Ein anormaler Stoff

Wissen / 26.06.2020 • 14:51 Uhr
Wasser gefriert bekanntlich bei 0 Grad und verdampft bei 100 Grad Celsius. APA
Wasser gefriert bekanntlich bei 0 Grad und verdampft bei 100 Grad Celsius. APA

Nicht nur zum Waschen . . .

Schwarzach Wasser ist H2O, das dürfte die bekannteste Formel der Welt sein: ein Atom Sauerstoff, nämlich das „O“, daran gebunden zwei Atome Wasserstoff, die beiden „H“s. Ganz einfach. So einfach die Formel ist, so absonderlich ist der Stoff, den sie beschreibt. Normale Substanzen werden pro Liter gerechnet immer schwerer, wenn man sie abkühlt. Auch das Wasser verhält sich über weite Temperaturbereiche so, aber bei vier Grad plus macht es eine Ausnahme, da wird es nämlich wieder leichter. Das Eis, das sich bei 0 Grad bildet, ist dann sogar besonders leicht. Für das Leben auf der Erde ist das ganz entscheidend: das viergrädige, spezifisch schwere Wasser sinkt auf den Grund der Ozeane ab, das kältere Wasser bleibt oben. Wäre das Wasser „normal“, würden die Ozeane vom Grund auf zufrieren und nie wieder auftauen. Es gäbe kaum flüssiges Wasser auf diesem Planeten, das Leben hätte sich gar nicht entwickelt.

Intern elektrisch geladen

Bis heute gibt es verschiedene Theorien, warum das beim Wasser so seltsam ist. Es hängt sicher damit zusammen, dass die Wassermoleküle intern elektrisch geladen sind: Am Sauerstoff klebt eine negative Teilladung, an den beiden Wasserstoffatomen eine positive, nach außen heben sich diese Ladungen auf, und das Wasser erscheint elektrisch neutral.

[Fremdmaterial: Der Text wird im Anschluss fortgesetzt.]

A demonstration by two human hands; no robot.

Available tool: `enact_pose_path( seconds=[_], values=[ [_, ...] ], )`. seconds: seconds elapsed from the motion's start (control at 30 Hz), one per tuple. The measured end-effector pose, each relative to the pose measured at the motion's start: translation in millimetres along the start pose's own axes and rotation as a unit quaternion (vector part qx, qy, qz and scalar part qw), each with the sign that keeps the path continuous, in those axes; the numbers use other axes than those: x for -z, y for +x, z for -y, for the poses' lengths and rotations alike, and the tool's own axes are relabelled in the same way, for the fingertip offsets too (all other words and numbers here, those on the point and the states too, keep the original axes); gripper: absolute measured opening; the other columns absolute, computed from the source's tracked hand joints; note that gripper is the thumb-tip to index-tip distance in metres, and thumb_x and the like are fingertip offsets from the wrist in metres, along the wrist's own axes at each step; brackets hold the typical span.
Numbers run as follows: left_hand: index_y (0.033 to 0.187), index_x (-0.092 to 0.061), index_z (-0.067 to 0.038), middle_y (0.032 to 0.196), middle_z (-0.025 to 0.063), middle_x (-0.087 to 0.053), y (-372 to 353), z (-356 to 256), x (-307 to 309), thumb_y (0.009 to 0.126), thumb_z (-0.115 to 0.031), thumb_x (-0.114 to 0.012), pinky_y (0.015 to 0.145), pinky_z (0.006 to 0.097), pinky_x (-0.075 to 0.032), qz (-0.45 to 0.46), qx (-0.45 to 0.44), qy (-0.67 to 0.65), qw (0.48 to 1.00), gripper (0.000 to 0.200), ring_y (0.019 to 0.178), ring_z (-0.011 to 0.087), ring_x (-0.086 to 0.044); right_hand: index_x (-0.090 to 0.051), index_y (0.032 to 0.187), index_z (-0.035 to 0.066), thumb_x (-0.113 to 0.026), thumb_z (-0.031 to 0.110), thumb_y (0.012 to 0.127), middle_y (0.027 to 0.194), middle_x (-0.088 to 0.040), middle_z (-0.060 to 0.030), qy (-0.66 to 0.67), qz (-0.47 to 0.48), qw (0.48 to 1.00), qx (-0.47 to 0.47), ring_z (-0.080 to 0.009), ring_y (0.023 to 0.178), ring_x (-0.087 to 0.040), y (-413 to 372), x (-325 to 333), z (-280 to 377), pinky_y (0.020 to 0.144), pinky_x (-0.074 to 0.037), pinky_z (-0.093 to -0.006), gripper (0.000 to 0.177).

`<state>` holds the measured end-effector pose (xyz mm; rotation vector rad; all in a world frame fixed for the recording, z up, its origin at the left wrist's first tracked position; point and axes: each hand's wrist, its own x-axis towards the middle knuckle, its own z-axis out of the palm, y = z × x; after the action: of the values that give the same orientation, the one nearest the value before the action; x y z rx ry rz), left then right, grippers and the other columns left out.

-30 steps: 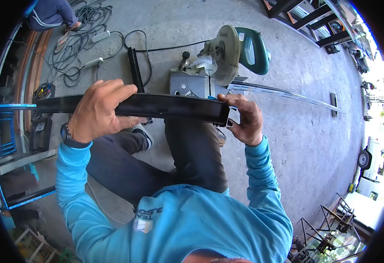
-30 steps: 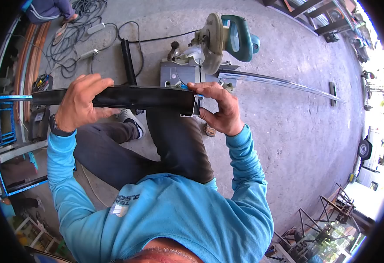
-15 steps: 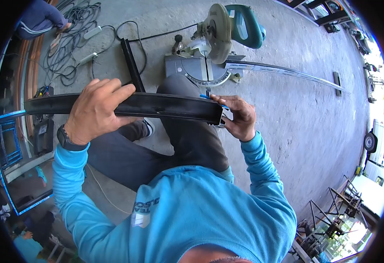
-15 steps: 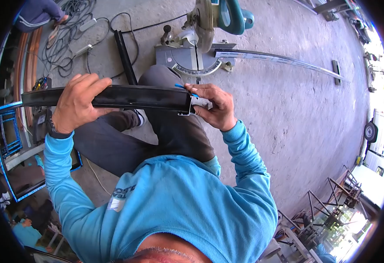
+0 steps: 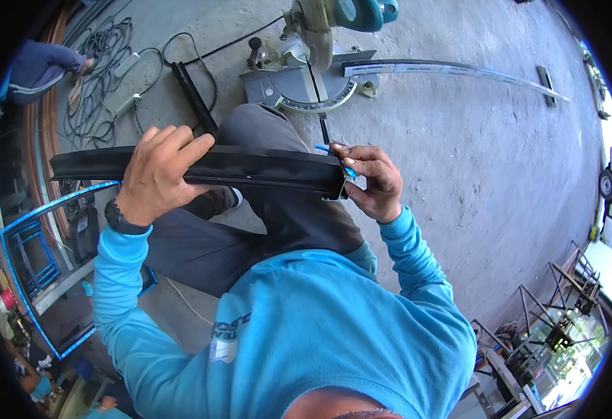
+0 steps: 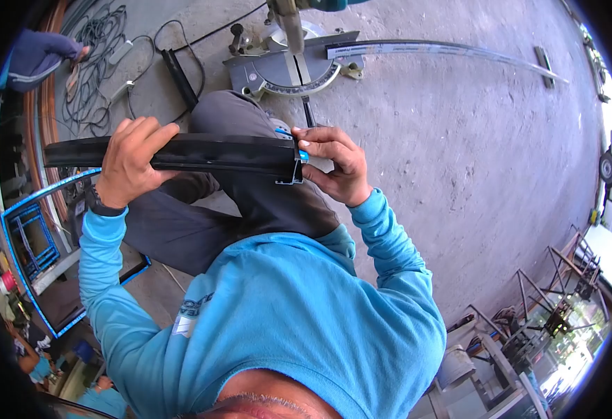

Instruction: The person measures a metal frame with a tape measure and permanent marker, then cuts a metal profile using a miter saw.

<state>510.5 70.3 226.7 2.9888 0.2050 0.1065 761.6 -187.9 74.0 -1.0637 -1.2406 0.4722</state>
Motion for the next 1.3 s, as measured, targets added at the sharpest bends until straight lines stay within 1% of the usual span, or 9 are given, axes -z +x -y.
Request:
enact_pose_path(
  seconds=[0.27, 0.57, 0.87, 0.97, 1.07, 1.1, 1.17, 1.23, 1.3],
  values=[
    [0.112, -0.068, -0.007, 0.084, 0.0069, -0.056, 5.1, 0.1, -28.7, 0.066, -0.032, -0.090, 0.070, 0.0395, -0.041, -0.048, -0.029, -0.014, 0.998, 0.057, 0.078, 0.0255, -0.059, -0.068, 0.114, -0.002, -0.085, -0.003, 0.077, 0.119, -0.070, -0.0185, -0.033, -0.024, 0.999, 0.018, -0.0381, 0.120, -0.067, -10.1, 0.9, 10.0, 0.104, -0.055, -0.0487, 0.040],
    [0.110, -0.068, -0.005, 0.088, 0.0092, -0.062, 14.5, -30.4, -1.2, 0.064, -0.025, -0.092, 0.075, 0.0407, -0.045, 0.076, 0.061, -0.037, 0.995, 0.055, 0.082, 0.0306, -0.063, -0.065, 0.118, -0.004, -0.082, -0.001, 0.084, 0.125, -0.069, -0.0199, 0.096, -0.058, 0.990, -0.087, -0.0328, 0.125, -0.065, -30.4, 5.4, -14.5, 0.107, -0.053, -0.0432, 0.039],
    [0.108, -0.068, -0.005, 0.089, 0.0096, -0.064, 20.8, -28.7, 8.5, 0.068, -0.032, -0.091, 0.077, 0.0420, -0.047, 0.136, 0.092, -0.033, 0.986, 0.053, 0.085, 0.0315, -0.064, -0.062, 0.123, -0.003, -0.080, -0.001, 0.087, 0.129, -0.068, -0.0179, 0.168, -0.071, 0.973, -0.142, -0.0283, 0.125, -0.065, -30.4, -3.6, -21.8, 0.107, -0.053, -0.0410, 0.040],
    [0.109, -0.068, -0.006, 0.092, 0.0096, -0.065, 22.8, -24.6, 10.0, 0.070, -0.035, -0.089, 0.077, 0.0421, -0.047, 0.145, 0.099, -0.034, 0.984, 0.053, 0.086, 0.0324, -0.065, -0.060, 0.124, -0.002, -0.081, -0.002, 0.086, 0.125, -0.068, -0.0146, 0.124, -0.054, 0.981, -0.139, -0.0244, 0.119, -0.066, -29.0, -0.9, -23.2, 0.104, -0.053, -0.0380, 0.043],
    [0.110, -0.067, -0.007, 0.096, 0.0098, -0.066, 29.3, 6.4, 5.7, 0.073, -0.036, -0.088, 0.076, 0.0425, -0.048, 0.095, 0.087, -0.031, 0.991, 0.052, 0.087, 0.0336, -0.066, -0.058, 0.126, -0.001, -0.082, -0.001, 0.085, 0.120, -0.068, -0.0102, 0.097, -0.176, 0.963, -0.180, -0.0201, 0.112, -0.067, -35.7, 3.8, -31.2, 0.103, -0.053, -0.0355, 0.047],
    [0.115, -0.066, -0.005, 0.100, 0.0111, -0.066, 29.0, 28.2, 4.6, 0.081, -0.040, -0.082, 0.077, 0.0440, -0.048, 0.112, 0.104, -0.004, 0.988, 0.052, 0.090, 0.0353, -0.066, -0.057, 0.128, 0.000, -0.082, -0.001, 0.085, 0.118, -0.067, -0.0078, 0.059, -0.191, 0.954, -0.223, -0.0181, 0.108, -0.066, -38.9, 14.7, -40.0, 0.101, -0.053, -0.0352, 0.050],
    [0.121, -0.062, -0.004, 0.103, 0.0149, -0.065, 27.4, 72.7, -12.3, 0.089, -0.043, -0.074, 0.082, 0.0465, -0.050, 0.079, 0.135, -0.019, 0.988, 0.051, 0.095, 0.0388, -0.065, -0.059, 0.124, 0.000, -0.080, 0.000, 0.087, 0.114, -0.069, -0.0088, -0.020, -0.179, 0.943, -0.281, -0.0170, 0.103, -0.067, -39.9, 19.4, -74.4, 0.094, -0.055, -0.0335, 0.043],
    [0.126, -0.059, -0.005, 0.111, 0.0192, -0.064, 22.3, 121.1, -56.1, 0.095, -0.043, -0.066, 0.090, 0.0482, -0.050, 0.091, 0.170, -0.036, 0.981, 0.049, 0.105, 0.0417, -0.063, -0.062, 0.120, 0.000, -0.079, 0.000, 0.087, 0.107, -0.072, -0.0094, -0.122, -0.089, 0.914, -0.376, -0.0157, 0.099, -0.068, -56.7, 12.8, -114.4, 0.088, -0.057, -0.0327, 0.038],
    [0.127, -0.058, -0.003, 0.119, 0.0215, -0.061, 22.1, 165.1, -115.8, 0.096, -0.040, -0.065, 0.096, 0.0486, -0.048, 0.130, 0.206, -0.067, 0.967, 0.048, 0.113, 0.0431, -0.060, -0.063, 0.119, 0.002, -0.084, 0.013, 0.083, 0.103, -0.073, -0.0168, -0.171, -0.053, 0.894, -0.412, -0.0283, 0.096, -0.073, -103.2, 0.1, -189.7, 0.085, -0.058, -0.0388, 0.043]
  ],
)
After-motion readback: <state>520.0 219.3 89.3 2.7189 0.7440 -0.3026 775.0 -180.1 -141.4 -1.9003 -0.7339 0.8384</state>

Auf der Ebene der Moleküle hat es aber dramatische Konsequenzen. Gegensätzliche Ladungen ziehen sich an, so orientieren sich die negativen Ladungen des einen Wassermoleküls an die positiven eines anderen – es entstehen schwache Bindungen und äußerst vielfältige Strukturen. So können sich nicht nur zwei, sondern häufig fünf oder sechs Wassermoleküle zu einer Art ebenem Ring zusammenlagern. – Wasser gefriert bekanntlich bei 0 Grad und verdampft bei 100 Grad Celsius. Auch das ist anormal: Wenn es nur nach der Masse des Wassermoleküls ginge, dürfte es erst bei minus 100 Grad gefrieren und bei minus 80 Grad schon kochen, es wäre bei Raumtemperatur also ein Gas. – Noch wichtiger sind die chemischen Eigenschaften, Wasser löst eine Unzahl anderer Stoffe, darunter alle, die für das Leben von Bedeutung sind. Biochemische Reaktionen spielen sich in Lösungen ab, ohne Lösungsmittel (= Wasser) keine Chemie, kein Leben. In der Science Fiction wird viel über andere Lebensformen spekuliert, die irgendwo im Weltall existieren könnten – auf Wasser lässt sich dabei allerdings nicht verzichten. Andere Lösungsmittel haben nicht seine chemischen Eigenschaften und damit seine Lösekraft – oder sie sind, wie Ammoniak, nur bei tiefen Temperaturen flüssig. Faustregel: mit je zehn Grad höherer Temperatur laufen chemische Prozesse zwei- bis dreimal schneller ab. In der Kälte liefe die Evolution des Lebens, auf welcher Basis immer, zu langsam ab!